В конце июля 1914 года большой пантакль Соломона, лежавший на письменном столе Калиостро, издал тихий звон и на краях его вспыхнули голубые пятна тусклого, как сумерки, света. Это указывало на сотрясение мирового эфира. Заинтересованный Калиостро посмотрел в овальное зеркало Сведенборга и увидел символы огромной войны, предсказанной Сен-Жерменом еще в 1828 году. Множество других признаков подтверждало это: резец из горного хрусталя, укрепленный над девственным пергаментом, писал знак Фалега, духа планеты Марс; неподвижно висевший в воздухе цветок Мира завял, и тень крови пала на благородное чело бюста Агриппы.

Согласно договору, заключенному лет триста назад между Калиостро и десятью сефиротами, элементалами Белой магии, – Калиостро мог постигать смысл текущих событий и развитие их не иначе, как совершив предварительно акт Добра, направленный против Самоэля, духа яда и смерти. Вспомнив это и горя желанием проникнуть в разум событий, он немедленно приступил к действиям.

– Мадим, Цедек, Шелом-Иезодот, – тихо сказал он, – ко мне! Моя мысль – моя воля!

Погас свет, и тотчас в глубоком мраке наметились гигантские очертания трех сефиротов; контуры эти колебались, светились – напряглись, получили непроницаемость, вес, тело, дыхание – и пол скрипнул под их ногами.

Цедек был сефирот прямоты, Мадим – страшной силы, Шелом-Иезодот – разрушителем оснований, то бишь принципов.

– Цедек, разбей воздух на запад, – сказал Калиостро, – Мадим, уничтожь пространство, а ты, Шелом-Иезодот, как самый ленивый, получишь более всех работы. Разрушь мое принципиальное равнодушие к судьбе людей!
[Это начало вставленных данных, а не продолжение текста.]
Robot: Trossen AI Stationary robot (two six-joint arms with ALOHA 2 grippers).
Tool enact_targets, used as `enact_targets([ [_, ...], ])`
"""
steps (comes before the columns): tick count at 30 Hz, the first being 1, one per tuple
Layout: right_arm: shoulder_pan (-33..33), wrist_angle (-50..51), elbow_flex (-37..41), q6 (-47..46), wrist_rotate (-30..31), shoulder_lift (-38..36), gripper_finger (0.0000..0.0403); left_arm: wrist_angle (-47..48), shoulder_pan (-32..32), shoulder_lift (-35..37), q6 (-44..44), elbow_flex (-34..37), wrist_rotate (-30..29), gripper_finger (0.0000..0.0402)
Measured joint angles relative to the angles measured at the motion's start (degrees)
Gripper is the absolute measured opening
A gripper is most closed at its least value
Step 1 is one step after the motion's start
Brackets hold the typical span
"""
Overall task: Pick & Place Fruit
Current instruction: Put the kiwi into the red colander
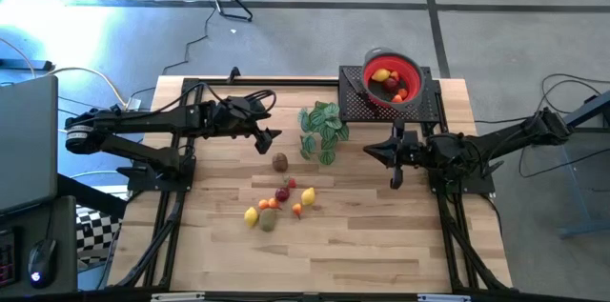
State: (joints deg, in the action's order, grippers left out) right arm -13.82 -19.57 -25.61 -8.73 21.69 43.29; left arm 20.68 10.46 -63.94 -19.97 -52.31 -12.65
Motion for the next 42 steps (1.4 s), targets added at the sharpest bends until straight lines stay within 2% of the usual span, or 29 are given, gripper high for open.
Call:
enact_targets([
  [7,0.02,-0.13,0.00,0.69,-0.15,0.00,0.0002,-0.02,0.00,0.01,-0.03,0.00,-0.03,0.0329],
  [13,0.11,-4.51,-0.02,4.50,0.79,0.50,0.0002,0.01,0.00,0.00,-5.38,0.00,-0.01,0.0329],
  [17,0.09,-5.66,-0.02,4.14,-0.80,0.72,0.0002,0.00,0.02,0.00,-8.44,0.00,3.73,0.0329],
  [20,0.07,-5.60,-0.02,4.02,-1.24,0.72,0.0002,-0.36,0.00,0.00,-7.35,0.00,5.72,0.0329],
  [33,0.07,-5.55,-0.02,4.00,-7.01,0.72,0.0002,-3.95,0.02,0.00,-5.25,0.00,5.10,0.0329],
  [38,0.07,-6.29,-0.02,4.04,-7.13,0.72,0.0002,-3.90,0.02,0.00,-1.29,0.00,5.37,0.0329],
  [40,0.07,-7.69,-0.02,4.06,-7.15,0.70,0.0002,-3.70,0.01,0.00,-2.81,0.00,5.99,0.0329],
  [42,0.07,-8.55,-0.02,4.04,-7.13,0.70,0.0002,-2.53,0.01,0.00,-6.47,-0.02,9.02,0.0329],
])
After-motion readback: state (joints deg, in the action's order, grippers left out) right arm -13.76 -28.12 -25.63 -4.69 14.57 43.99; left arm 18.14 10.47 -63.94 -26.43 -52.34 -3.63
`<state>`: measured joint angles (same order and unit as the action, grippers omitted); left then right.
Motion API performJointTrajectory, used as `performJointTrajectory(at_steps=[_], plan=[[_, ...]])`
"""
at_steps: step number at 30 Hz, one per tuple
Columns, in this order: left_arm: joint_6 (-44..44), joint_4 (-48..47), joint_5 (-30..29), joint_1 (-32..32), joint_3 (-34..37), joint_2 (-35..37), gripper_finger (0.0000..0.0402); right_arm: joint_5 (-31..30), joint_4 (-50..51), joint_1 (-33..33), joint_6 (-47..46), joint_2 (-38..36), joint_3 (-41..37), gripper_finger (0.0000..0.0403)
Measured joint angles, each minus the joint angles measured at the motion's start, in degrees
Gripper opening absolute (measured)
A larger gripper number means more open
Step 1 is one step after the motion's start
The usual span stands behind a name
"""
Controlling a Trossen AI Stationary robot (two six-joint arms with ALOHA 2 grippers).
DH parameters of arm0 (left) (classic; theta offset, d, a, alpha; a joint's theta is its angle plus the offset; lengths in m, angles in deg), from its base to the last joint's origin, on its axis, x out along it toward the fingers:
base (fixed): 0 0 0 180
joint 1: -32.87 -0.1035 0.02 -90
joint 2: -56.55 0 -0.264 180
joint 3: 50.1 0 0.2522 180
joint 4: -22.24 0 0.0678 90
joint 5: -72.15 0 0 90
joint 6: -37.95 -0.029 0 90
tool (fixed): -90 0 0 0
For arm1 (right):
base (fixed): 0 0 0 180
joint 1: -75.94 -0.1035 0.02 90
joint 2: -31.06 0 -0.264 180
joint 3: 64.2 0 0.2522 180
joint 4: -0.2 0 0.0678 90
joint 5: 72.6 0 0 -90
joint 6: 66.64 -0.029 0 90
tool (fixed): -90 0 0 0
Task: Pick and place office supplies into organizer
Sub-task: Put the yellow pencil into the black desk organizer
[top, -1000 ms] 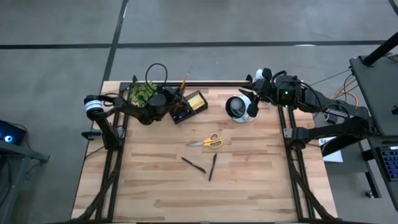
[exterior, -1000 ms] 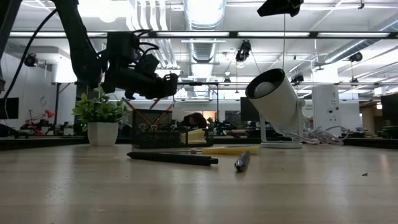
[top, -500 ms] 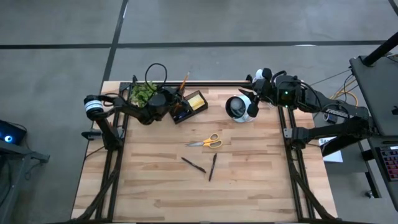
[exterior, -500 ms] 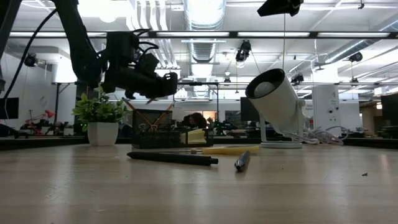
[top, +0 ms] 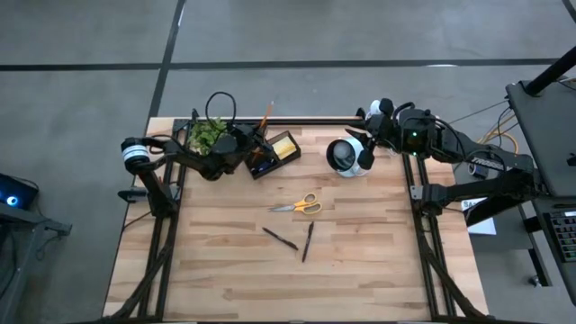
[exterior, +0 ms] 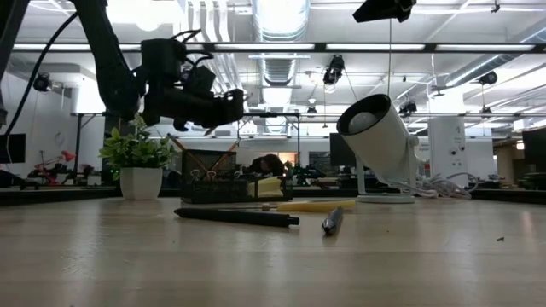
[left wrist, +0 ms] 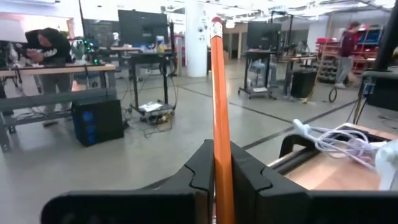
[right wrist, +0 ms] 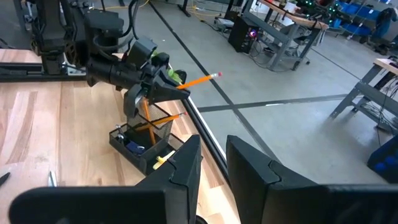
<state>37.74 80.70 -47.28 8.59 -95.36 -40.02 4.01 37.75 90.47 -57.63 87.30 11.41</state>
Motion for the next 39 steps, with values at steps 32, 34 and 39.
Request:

Вновь вспыхнул свет; фантомы исчезли; беззвучный ураган молнией пролетел от Армуна к Бельгии; пространство пало, воздух исчез полосой в сто футов, а непоколебимое равнодушие Калиостро сменилось доброй улыбкой. И вот первое, что увидел он в стране горя и что должно было послужить взяткой сефиротам за единение с Разумом событий, именуемым Ацилут.

III

В маленькой, но чистой квартире, соблазнительно уютной и светлой, сидела в кресле ушедшего под форты мужа маленькая госпожа Сериз. Опишем наружность ее, которая понравилась Калиостро: чистый, правильный лоб, мягкий профиль, темнорусые волосы, нежный рот и все нежное. Взгляд ее темных глаз был важный и милостивый, и светилось в нем порядочно некой хорошей глупости, что извинительно, так как юной женщине этой было всего двадцать лет. Глаза ее были вчера заплаканы, а сегодня остались в них следы слез – тяжесть ресниц.